▶ **Activity**
Pictures stay out of the copy; set down each line of the listing below exactly.

▶ **Data extract**
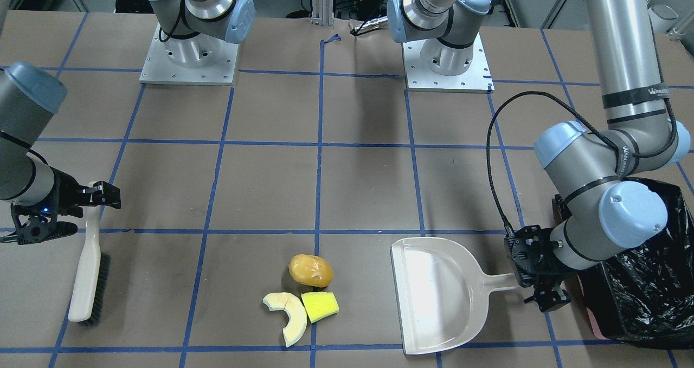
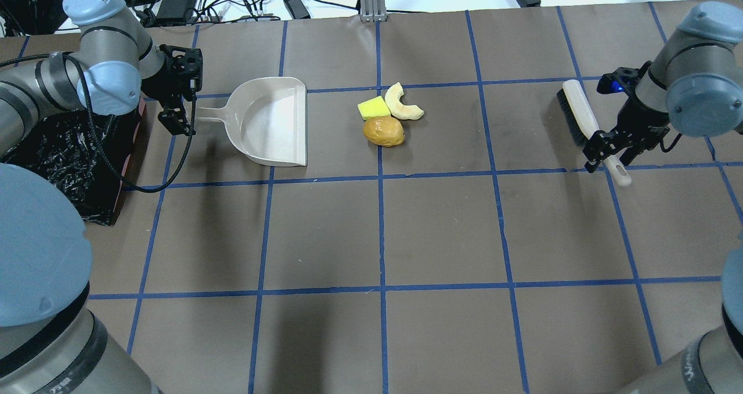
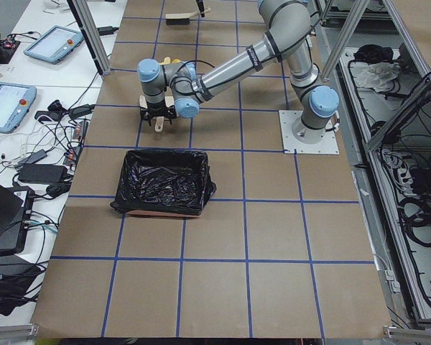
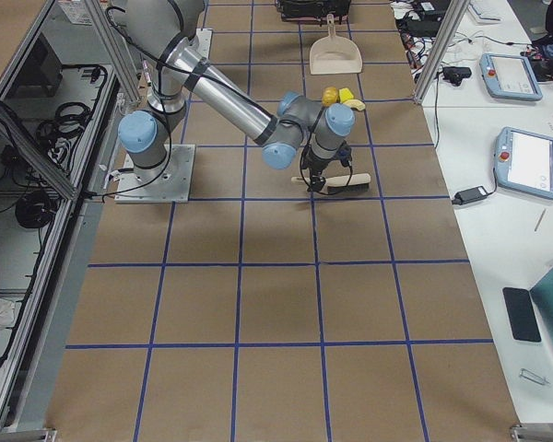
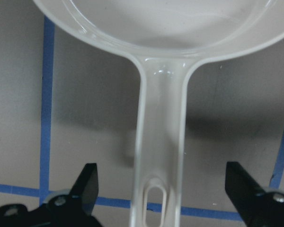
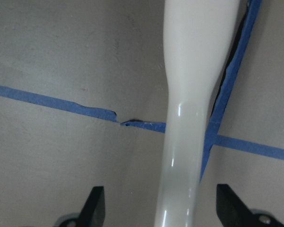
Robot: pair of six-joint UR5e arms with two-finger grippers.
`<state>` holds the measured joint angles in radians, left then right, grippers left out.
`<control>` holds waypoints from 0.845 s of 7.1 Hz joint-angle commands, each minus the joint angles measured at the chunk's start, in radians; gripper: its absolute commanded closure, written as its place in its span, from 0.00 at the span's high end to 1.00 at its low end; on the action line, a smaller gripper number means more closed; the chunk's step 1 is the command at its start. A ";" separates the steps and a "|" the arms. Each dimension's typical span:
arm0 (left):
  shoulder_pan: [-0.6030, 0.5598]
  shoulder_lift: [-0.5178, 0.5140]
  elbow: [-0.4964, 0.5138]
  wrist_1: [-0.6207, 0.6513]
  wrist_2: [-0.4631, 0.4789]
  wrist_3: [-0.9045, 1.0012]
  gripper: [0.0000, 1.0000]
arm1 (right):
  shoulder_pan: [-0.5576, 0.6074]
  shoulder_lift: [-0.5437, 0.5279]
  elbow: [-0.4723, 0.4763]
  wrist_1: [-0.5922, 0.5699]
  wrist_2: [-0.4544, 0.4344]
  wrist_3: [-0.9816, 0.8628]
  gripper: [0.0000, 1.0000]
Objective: Sweep and dump trash into bin
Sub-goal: 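Close the left gripper on the dustpan handle while the right gripper grasps the brush handle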
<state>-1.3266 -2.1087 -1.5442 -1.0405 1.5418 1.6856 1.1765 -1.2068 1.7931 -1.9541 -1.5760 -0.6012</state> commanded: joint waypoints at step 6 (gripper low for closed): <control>-0.005 0.003 -0.005 0.002 -0.002 0.019 0.19 | 0.000 0.013 0.000 0.009 -0.013 0.090 0.29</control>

▶ **Written solution**
Robot: pair of six-joint UR5e arms with two-finger grippers.
`<state>` holds the measured joint angles in radians, left then right, grippers left out.
`<control>` holds waypoints from 0.845 s of 7.1 Hz joint-angle commands, each minus the joint angles measured at the chunk's start, in radians; gripper: its absolute commanded closure, written as its place in its span, from 0.00 at the span's high end to 1.00 at its low end; on the action line, a smaller gripper number means more closed; the chunk's step 1 is the command at its start. A ";" separates the steps and a "|" the arms. Each dimension's typical span:
arm0 (left):
  shoulder_pan: [-0.6030, 0.5598]
  shoulder_lift: [-0.5178, 0.5140]
  elbow: [-0.4964, 0.5138]
  wrist_1: [-0.6207, 0.6513]
  wrist_2: [-0.4631, 0.4789]
  wrist_3: [-0.9045, 1.0012]
  gripper: [0.0000, 1.0000]
arm1 (right):
  shoulder_pan: [-0.5576, 0.6074]
  shoulder_lift: [-0.5437, 0.5279]
  elbow: [-0.4723, 0.4763]
  wrist_1: [-0.5922, 0.5699]
  wrist_2: [-0.4544, 0.4344]
  wrist_3: [-0.9816, 0.8628]
  gripper: [0.0000, 1.0000]
Objective: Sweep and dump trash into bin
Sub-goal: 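Close the left gripper on the dustpan handle while the right gripper grasps the brush handle
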<state>-1.3266 -2.1087 -1.5442 -1.0405 1.5418 1.6856 1.1765 -1.2068 1.7931 -1.9541 -1.5760 -0.6012</state> commanded: joint waypoints at step 6 (gripper low for closed): <control>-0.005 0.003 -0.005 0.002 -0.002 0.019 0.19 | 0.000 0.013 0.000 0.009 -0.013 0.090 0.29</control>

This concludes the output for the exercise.